Born from an online student-focused ticketing, merch, and memberships marketplace, payments startup QPay’s newest vision is to be the challenger bank for millennials — and the founders reckon they’ll be first to the punch.
The startup originated in early 2015 in Canberra, operating as a small online marketplace where students at the Australian National University could buy tickets to upcoming concerts and events. Co-founder Andrew Clapham remembers the first event they ticketed, a tiny graduation dinner.
“We did a payment for a little graduation party, I think we sold about 30 tickets. The next event we did we sold 2400 tickets for a music festival, and it spread from there,” Clapham told StartupSmart.
The online marketplace offering still exists, but Clapham and his co-founder Zakaria Bouguettaya have taken advantage of Australia’s upcoming open banking regime to try and become a challenger bank focused at millennials and students, and is currently rolling out its own Mastercard to allow its users to spend and earn bonuses.

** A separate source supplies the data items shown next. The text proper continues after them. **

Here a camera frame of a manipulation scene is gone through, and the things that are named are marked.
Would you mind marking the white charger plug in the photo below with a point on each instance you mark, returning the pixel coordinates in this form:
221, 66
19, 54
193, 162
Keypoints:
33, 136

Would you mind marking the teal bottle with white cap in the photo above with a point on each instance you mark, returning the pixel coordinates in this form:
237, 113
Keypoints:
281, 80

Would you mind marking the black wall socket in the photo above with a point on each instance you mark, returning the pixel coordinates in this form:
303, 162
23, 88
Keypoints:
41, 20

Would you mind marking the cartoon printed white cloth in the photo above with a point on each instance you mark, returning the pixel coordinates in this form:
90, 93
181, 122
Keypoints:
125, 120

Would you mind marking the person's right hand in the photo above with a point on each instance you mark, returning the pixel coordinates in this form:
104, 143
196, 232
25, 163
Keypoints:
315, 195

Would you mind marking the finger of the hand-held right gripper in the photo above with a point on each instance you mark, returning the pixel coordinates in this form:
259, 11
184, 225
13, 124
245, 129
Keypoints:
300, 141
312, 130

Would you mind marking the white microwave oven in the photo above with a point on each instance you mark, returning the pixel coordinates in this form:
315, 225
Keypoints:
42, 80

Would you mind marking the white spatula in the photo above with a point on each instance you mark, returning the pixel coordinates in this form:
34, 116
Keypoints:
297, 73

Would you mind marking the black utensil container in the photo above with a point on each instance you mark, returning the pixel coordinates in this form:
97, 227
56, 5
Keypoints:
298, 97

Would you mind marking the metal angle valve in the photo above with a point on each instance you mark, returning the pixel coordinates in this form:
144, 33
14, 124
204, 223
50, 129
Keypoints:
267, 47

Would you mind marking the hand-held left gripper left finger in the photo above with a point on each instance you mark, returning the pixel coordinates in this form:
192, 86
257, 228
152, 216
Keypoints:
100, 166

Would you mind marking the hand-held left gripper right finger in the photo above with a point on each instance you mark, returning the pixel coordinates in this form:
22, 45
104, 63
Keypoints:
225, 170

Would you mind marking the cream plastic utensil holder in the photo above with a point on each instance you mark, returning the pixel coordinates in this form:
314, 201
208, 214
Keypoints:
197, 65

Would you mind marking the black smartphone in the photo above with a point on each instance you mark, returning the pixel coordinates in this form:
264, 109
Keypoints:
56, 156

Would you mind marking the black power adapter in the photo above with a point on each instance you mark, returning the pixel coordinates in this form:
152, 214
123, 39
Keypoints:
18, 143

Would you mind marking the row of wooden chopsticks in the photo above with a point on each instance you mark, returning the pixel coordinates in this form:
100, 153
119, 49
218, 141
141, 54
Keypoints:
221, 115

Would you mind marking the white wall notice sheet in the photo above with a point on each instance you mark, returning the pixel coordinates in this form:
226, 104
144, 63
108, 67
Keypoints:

“Though we can’t call ourselves a bank, we have a vision of being a challenger bank, and the first step towards that is giving highly relevant deals to our students and building on our experience with QPay to get things started,” Clapham says.
“Other challenger banks are still launching their Mastercard or Visa offerings so I think we’ve beat them to the punch.”
Clapham also calls on QPay’s youthful positioning as a young startup to help them get the edge with the millennial crowd, saying no companies in Australia are “better positioned” to target the demographic than QPay, with over 150,000 uni students on the platform already.
Half a million raise in the bag
The startup has also recently finalised a $570,000 capital raise from investment group Sydney Angels and its Sidecar Fund, which follows a $400,000 raise in 2016 from the same group. Clapham says there’s no new investors on board for the second raise, something he says was highly valuable in the raise process.
Due to this, the capital was in the startup’s pockets in just a couple of months, a time period that might have been even shorter if the raise process wasn’t conducted over Christmas, says Clapham. The funds from the raise will be used to help fuel the rollout of the startup’s Mastercard offering.
“You never want to raise more capital than you should raise, so we looked to raise just enough. Sydney Angels has some really really high quality people on board, and a number of them were investors in us already,” he says.
“They already understood our mission and what we’re trying to achieve, and that made closing the round much easier for all involved.”
Rayn Ong, lead investor in the round and also non-executive director of QPay, said the proof of concept demonstrated through QPay made it an attractive bid for investors.
“QPay’s viral acquisition strategies have created a high level of adoption and engagement even at this early stage. It makes sense to take it one step further by bundling relevant deals into the Mastercard offering,” he said in a statement.
Having completed two angel-fuelled rounds in a row, Clapham says he might look to traditional venture capital funding further down the road, along with considering strategic investment from bank-backed venture capital arms.
To SAFE or not to SAFE
But despite going back to the same investors, getting them all on board again wasn’t such an easy ask thanks to the founders implementing a simple agreement for future equity (SAFE) note. This effectively allows investors to purchase shares in a future priced round, which then convert to equity, and it can be harder for founders to raise on SAFE notes due to the perceived greater risk for investors.
Clapham says while the method is well-established in the San Francisco startup scene, it’s a bit fresh Down Under, and therefore took some explaining before investors came around.
“I’d encourage startups to try the SAFE note, but be aware than some investors are allergic to it, and it can create some friction,” he says.
“But for us because everyone was an existing investor and we just wanted to raise capital quickly it was easy and investors were quite happy with the result.”
QPay is currently growing three times faster in the UK markets where it has presence at prestigious universities such as Oxford and Cambridge, and Clapham says the team is “laser-focused” on that market and wants to iron it out before pursuing expansion into other regions.
For first time founders, he says the best thing to do is just get started.
“Just like having a baby or getting married there’s no good time to start a startup, and doing it is defintely the scariest thing. But ask yourself if you’re going to regret it more if you do it, or if you don’t?” he says.